Arsenic often appears in minerals rich in iron and sulfur, such as pyrite or “fools’ gold.” Unfortunately, the presence of these minerals near man-made wells can lead to arsenic contamination of drinking water.
Now, eMinerals scientists have found out precisely how arsenic is taken up and held in the pyrite structure, and the factors likely to lead to its release.
“We now know that arsenic replaces the sulfur in pyrite rather than the iron, and that pyrite is likely to dissolve more easily when arsenic is present,” says Kate Wright, an eMinerals scientist.
This discovery raises the possibility that arsenic-containing iron sulfide rock can be stabilized by introducing additives that slow the rate at which it dissolves, thus reducing contamination of nearby water.
The dirt on dioxins
Dioxins are super-nasty industrial chemicals, now banned from use but still sticking around in polluted soils and clays.
Separating these toxic molecules from the ground they contaminate is a dirty business, but now, thanks to grid computing, eMinerals scientists understand more about the forces governing the interactions of soils and dioxins.
“Dioxin molecules with more chlorine atoms will bind more strongly to clay surfaces, and they also bind more strongly when there is a greater electrical charge on the surface,” says scientist Kat Austen. “However, since water competes with dioxin to bind to surfaces, the binding ability of a dioxin molecule is a balance between the binding strength of the dioxin to the surface, the water to the surface, and the dioxin to the water.”
The results from both projects were reached after performing numerous simulations of the interactions between the different minerals in soils and rocks with all the known variants of the contaminants.
This was no small task: for example, there are 76 different variants of the dioxin molecule alone, as well as numerous mineral surfaces to which they can attach, which results in the need for thousands of serious calculations.
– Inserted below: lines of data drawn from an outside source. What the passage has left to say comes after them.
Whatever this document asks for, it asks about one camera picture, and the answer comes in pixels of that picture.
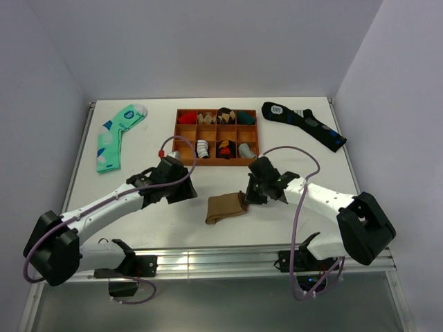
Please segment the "tan brown ribbed sock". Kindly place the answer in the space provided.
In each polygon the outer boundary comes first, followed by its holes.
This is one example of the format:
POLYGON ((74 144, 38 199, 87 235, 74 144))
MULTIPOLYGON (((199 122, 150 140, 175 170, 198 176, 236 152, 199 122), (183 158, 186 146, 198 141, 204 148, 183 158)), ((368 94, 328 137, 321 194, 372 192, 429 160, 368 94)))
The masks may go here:
POLYGON ((211 196, 208 198, 205 223, 214 225, 223 219, 241 216, 247 213, 248 209, 249 204, 242 191, 211 196))

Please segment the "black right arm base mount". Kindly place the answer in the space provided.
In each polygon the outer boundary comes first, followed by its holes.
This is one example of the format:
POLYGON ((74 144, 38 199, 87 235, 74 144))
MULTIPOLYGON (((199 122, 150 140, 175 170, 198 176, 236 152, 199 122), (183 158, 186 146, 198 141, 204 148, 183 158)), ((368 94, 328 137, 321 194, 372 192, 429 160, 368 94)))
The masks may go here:
MULTIPOLYGON (((289 250, 281 250, 278 252, 278 259, 273 265, 281 273, 289 272, 290 254, 291 252, 289 250)), ((308 251, 295 250, 293 271, 295 273, 313 272, 312 275, 298 275, 296 277, 299 287, 301 287, 303 291, 309 291, 323 274, 336 263, 336 261, 337 259, 334 258, 319 261, 308 251)))

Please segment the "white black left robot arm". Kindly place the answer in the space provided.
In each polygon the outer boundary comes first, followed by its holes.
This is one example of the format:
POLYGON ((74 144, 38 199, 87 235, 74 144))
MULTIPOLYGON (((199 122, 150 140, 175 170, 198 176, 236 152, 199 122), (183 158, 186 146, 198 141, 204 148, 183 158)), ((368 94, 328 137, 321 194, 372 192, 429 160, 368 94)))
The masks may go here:
POLYGON ((166 199, 169 204, 197 197, 191 171, 171 156, 157 167, 130 176, 112 193, 71 212, 42 214, 24 248, 26 265, 42 281, 59 286, 84 270, 103 270, 106 277, 135 277, 134 250, 120 239, 87 244, 87 239, 122 217, 166 199))

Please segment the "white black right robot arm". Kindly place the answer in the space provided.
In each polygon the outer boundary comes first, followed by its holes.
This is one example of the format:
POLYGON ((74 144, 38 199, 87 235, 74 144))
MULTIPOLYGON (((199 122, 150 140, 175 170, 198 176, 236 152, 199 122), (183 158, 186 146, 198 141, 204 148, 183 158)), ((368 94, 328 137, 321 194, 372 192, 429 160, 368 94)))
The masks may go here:
POLYGON ((294 204, 321 215, 326 222, 300 244, 300 263, 306 269, 346 255, 369 266, 397 236, 375 197, 367 192, 344 194, 310 183, 293 172, 281 174, 265 156, 248 168, 247 203, 261 205, 272 199, 294 204))

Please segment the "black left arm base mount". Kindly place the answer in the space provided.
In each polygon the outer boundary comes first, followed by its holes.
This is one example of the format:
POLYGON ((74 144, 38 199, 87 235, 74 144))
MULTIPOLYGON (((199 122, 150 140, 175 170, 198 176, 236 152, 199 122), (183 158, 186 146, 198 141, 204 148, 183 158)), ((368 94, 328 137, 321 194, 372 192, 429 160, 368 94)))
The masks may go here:
POLYGON ((95 279, 108 279, 108 293, 112 300, 122 304, 142 304, 153 299, 157 287, 150 278, 156 276, 157 256, 133 256, 125 259, 115 269, 100 268, 93 272, 95 279), (143 286, 149 286, 152 293, 145 299, 131 300, 143 286))
Using the eMinerals infrastructure, researchers can submit all these jobs at once and see the results within a few hours.
“We can submit hundreds of jobs from the user’s desktop to a number of different compute grids, and get the data back with metadata attached and with the analysis done—and in a state that enables collaborators to understand what the simulations are saying,” says Dove. “We’re giving control back to the user.”
The data can be accessed remotely by collaborating scientists, as well as by those who originally submitted the job.
Martin Dove and other members of the eMinerals team will be discussing their results and demonstrating the eMinerals technology at the 7th UK e-Science All Hands Meeting in Nottingham on 10-13 September 2007.